22

I want to count the number of times a word is being repeated in the review string

I am reading the csv file and storing it in a python dataframe using the below line

reviews = pd.read_csv("amazon_baby.csv")

The code in the below lines work when I apply it to a single review.

print reviews["review"][1]
a = reviews["review"][1].split("disappointed")
print a
b = len(a)
print b

The output for the above lines were

it came early and was not disappointed. i love planet wise bags and now my wipe holder. it keps my osocozy wipes moist and does not leak. highly recommend it.
['it came early and was not ', '. i love planet wise bags and now my wipe holder. it keps my osocozy wipes moist and does not leak. highly recommend it.']
2

When I apply the same logic to the entire dataframe using the below line. I receive an error message

reviews['disappointed'] = len(reviews["review"].split("disappointed"))-1

Error message:

Traceback (most recent call last):
  File "C:/Users/gouta/PycharmProjects/MLCourse1/Classifier.py", line 12, in <module>
    reviews['disappointed'] = len(reviews["review"].split("disappointed"))-1
  File "C:\Users\gouta\Anaconda2\lib\site-packages\pandas\core\generic.py", line 2360, in __getattr__
    (type(self).__name__, name))
AttributeError: 'Series' object has no attribute 'split'
goutam
  • 657
  • 2
  • 13
  • 35

4 Answers4

25

You're trying to split the entire review column of the data frame (which is the Series mentioned in the error message). What you want to do is apply a function to each row of the data frame, which you can do by calling apply on the data frame:

f = lambda x: len(x["review"].split("disappointed")) -1
reviews["disappointed"] = reviews.apply(f, axis=1)
Hirak Sarkar
  • 125
  • 8
hoyland
  • 1,776
  • 14
  • 14
  • Do I need to add any other lines to this code other than reading the data into the reviews variable?
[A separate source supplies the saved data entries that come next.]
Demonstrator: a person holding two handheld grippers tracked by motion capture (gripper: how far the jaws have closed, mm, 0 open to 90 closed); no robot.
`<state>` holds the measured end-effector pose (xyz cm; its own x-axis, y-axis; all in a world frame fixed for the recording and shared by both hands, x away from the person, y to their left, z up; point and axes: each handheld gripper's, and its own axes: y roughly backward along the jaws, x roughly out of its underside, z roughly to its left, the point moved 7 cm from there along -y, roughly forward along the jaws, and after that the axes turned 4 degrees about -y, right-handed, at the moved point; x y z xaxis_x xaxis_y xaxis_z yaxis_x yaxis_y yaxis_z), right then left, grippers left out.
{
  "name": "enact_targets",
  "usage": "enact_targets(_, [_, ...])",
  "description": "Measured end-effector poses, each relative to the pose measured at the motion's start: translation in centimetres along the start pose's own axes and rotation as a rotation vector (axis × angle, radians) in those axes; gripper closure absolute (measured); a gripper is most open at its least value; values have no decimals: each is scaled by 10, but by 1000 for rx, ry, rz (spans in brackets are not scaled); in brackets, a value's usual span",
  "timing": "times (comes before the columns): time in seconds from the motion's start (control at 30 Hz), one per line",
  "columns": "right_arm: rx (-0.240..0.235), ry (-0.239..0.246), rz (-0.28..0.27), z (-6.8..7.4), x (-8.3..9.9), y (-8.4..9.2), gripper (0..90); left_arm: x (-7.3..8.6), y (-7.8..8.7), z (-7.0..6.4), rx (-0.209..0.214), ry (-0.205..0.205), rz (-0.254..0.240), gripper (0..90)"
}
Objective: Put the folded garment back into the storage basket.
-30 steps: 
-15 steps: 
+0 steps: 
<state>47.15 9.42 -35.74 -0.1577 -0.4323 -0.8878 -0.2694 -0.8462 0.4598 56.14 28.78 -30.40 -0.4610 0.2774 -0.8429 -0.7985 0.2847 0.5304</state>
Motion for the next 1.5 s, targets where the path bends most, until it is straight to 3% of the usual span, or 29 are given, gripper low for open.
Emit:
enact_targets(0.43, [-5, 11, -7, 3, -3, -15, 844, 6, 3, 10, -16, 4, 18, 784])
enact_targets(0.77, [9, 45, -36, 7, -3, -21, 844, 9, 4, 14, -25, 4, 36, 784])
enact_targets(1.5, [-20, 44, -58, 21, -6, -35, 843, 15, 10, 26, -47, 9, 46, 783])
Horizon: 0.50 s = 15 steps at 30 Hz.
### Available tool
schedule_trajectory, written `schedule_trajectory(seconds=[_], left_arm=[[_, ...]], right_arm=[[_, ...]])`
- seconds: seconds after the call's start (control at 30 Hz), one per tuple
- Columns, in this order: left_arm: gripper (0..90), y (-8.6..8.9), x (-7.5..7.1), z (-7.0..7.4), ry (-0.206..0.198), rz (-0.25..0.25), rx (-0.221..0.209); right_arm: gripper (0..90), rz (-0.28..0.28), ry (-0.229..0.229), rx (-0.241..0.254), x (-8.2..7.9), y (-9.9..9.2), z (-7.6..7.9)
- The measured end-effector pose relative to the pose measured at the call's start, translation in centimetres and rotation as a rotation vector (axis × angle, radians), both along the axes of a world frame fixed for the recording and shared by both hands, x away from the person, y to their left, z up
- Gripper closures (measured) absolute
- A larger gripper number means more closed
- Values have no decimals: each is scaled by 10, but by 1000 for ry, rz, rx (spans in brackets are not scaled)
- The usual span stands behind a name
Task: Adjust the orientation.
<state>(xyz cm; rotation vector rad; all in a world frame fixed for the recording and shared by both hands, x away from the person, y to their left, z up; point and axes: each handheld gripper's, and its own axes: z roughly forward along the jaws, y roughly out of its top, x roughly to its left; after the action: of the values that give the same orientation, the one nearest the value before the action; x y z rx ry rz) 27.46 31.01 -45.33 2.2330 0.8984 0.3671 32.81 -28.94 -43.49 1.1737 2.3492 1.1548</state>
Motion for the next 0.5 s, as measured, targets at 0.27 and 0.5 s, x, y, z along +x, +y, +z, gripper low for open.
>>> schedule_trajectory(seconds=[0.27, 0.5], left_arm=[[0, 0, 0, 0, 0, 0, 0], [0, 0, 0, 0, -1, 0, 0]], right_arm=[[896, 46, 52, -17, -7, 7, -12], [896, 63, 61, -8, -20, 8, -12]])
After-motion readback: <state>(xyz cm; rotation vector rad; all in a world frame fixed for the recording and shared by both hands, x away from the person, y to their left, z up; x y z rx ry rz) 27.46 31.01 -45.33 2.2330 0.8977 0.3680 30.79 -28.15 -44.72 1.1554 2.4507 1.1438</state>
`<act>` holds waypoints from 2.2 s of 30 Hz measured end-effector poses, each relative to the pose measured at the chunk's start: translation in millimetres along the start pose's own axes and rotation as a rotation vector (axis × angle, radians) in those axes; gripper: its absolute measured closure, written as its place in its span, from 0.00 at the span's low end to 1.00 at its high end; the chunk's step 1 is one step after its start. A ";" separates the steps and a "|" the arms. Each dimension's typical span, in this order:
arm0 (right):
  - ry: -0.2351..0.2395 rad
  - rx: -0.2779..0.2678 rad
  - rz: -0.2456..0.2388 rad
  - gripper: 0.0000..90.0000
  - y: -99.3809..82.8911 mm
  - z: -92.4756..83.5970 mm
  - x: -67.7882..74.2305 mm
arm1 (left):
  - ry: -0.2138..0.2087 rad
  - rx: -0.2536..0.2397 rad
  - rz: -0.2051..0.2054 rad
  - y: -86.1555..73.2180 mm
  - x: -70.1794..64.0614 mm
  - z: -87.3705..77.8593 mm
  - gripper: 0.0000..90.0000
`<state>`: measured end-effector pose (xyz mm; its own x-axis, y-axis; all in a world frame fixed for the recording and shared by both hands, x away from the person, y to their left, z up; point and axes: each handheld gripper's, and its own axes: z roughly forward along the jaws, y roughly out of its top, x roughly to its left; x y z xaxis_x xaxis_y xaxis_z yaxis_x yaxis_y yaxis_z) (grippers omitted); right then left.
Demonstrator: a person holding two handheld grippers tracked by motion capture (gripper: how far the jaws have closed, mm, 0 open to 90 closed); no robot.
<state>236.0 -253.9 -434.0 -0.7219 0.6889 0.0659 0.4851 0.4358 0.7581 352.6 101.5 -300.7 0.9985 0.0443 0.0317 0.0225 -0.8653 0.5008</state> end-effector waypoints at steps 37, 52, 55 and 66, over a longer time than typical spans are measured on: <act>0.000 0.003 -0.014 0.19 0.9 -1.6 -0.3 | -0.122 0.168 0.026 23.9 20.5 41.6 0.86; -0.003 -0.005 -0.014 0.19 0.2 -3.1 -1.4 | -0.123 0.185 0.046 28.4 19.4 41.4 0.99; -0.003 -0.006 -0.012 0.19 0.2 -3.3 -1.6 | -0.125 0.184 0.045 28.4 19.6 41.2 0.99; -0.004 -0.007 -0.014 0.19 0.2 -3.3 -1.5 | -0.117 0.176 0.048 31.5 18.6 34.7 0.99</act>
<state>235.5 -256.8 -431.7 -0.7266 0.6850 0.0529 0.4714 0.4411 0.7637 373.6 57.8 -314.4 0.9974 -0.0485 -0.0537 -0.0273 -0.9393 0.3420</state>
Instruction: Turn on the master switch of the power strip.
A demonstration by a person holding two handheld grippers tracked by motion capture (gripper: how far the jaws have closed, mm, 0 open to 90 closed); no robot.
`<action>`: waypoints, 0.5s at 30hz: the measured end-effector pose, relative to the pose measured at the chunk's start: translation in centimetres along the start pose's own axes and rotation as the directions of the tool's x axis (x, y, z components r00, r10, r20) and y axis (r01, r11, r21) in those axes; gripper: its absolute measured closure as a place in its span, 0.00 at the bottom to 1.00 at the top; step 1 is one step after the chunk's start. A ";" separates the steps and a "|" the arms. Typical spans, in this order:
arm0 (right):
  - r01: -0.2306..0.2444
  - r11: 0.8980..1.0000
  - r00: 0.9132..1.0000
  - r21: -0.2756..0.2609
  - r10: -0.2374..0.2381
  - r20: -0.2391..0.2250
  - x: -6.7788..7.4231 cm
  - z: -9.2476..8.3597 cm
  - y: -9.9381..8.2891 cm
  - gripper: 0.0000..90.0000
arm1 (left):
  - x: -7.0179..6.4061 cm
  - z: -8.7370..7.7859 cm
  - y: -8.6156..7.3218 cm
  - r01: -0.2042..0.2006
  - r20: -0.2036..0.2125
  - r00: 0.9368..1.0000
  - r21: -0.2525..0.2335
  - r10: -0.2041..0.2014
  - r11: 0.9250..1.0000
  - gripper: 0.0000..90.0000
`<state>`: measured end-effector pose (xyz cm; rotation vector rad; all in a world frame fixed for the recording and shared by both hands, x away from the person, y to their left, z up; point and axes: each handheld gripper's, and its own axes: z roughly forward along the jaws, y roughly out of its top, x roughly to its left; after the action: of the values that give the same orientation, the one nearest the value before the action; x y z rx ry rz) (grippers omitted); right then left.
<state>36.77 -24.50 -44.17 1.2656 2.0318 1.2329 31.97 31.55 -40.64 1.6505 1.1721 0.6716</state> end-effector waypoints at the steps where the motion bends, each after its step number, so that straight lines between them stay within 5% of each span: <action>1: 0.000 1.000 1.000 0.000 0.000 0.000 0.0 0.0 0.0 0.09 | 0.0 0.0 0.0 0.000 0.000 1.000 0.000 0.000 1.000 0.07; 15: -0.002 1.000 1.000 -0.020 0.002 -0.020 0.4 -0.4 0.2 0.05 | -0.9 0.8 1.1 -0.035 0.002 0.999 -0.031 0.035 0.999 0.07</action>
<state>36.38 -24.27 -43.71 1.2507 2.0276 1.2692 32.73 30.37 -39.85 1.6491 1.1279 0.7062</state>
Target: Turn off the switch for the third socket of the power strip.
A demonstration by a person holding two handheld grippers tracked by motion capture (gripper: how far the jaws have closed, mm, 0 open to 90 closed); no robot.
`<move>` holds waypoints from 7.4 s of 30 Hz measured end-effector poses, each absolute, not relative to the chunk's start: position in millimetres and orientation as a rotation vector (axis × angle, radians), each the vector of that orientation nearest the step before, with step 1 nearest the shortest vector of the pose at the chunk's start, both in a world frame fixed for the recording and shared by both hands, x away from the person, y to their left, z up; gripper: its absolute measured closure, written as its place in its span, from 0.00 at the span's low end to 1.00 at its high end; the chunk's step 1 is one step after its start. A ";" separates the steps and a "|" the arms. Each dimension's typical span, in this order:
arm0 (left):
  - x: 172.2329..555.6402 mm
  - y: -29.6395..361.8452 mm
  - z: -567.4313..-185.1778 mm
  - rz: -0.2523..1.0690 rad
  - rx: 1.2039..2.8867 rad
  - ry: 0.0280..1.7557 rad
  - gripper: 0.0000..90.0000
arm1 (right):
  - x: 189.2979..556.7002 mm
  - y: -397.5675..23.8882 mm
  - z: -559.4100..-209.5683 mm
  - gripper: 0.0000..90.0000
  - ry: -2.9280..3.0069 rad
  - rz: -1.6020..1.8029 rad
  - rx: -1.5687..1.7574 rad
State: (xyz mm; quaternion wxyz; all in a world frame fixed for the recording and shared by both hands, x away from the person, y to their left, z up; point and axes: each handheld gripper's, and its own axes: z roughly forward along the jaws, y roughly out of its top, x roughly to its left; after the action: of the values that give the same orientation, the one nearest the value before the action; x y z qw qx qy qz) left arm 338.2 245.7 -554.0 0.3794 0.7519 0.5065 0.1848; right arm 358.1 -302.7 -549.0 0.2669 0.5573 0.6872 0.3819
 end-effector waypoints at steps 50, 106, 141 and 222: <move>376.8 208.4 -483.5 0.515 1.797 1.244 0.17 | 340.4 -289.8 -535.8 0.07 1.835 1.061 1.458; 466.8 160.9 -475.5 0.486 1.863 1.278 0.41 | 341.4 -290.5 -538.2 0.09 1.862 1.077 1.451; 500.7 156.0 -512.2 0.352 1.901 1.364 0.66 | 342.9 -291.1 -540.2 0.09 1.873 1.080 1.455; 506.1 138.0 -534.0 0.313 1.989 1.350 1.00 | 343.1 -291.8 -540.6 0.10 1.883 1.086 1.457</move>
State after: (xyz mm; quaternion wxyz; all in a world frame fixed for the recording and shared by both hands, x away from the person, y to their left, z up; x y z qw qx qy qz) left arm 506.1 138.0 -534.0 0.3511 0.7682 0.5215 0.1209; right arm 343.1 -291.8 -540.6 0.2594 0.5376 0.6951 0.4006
Because the above two lines did not work. – goutam Mar 19 '16 at 23:21
  • I think it should work as written, but I didn't test it. What went wrong? – hoyland Mar 19 '16 at 23:29
  • File "Classifier.py", line 18, in reviews["disappointed"] = reviews.apply(f, axis=1) File "pandas\core\frame.py", line 3972, in apply return self._apply_standard(f, axis, reduce=reduce) File "pandas\core\frame.py", line 4064, in _apply_standard results[i] = func(v) File "Classifier.py", line 17, in f = lambda x: len(reviews["review"].split("disappointed")) -1 File "pandas\core\generic.py", line 2360, in __getattr__ (type(self).__name__, name)) AttributeError: ("'Series' object has no attribute 'split'", u'occurred at index 0') – goutam Mar 19 '16 at 23:34
  • Oops. It should be `lambda x: len(x["review"].split("disappointed")) -1`. `x` is then the row being passed to the function not the whole data frame itself. – hoyland Mar 19 '16 at 23:35
16

pandas 0.20.3 has pandas.Series.str.split() which acts on every string of the series and does the split. So you can simply split and then count the number of splits made

len(reviews['review'].str.split('disappointed')) - 1

pandas.Series.str.split

Austin
  • 404
  • 4
  • 14
  • 1
    I think this is the most Pandas-y solution, and probably faster. Wonder if the OP got a chance to do performance testing on it. – rajan Sep 24 '19 at 06:56
2

Well, the problem is with:

reviews["review"]

The above is a Series. In your first snippet, you are doing this:

reviews["review"][1].split("disappointed")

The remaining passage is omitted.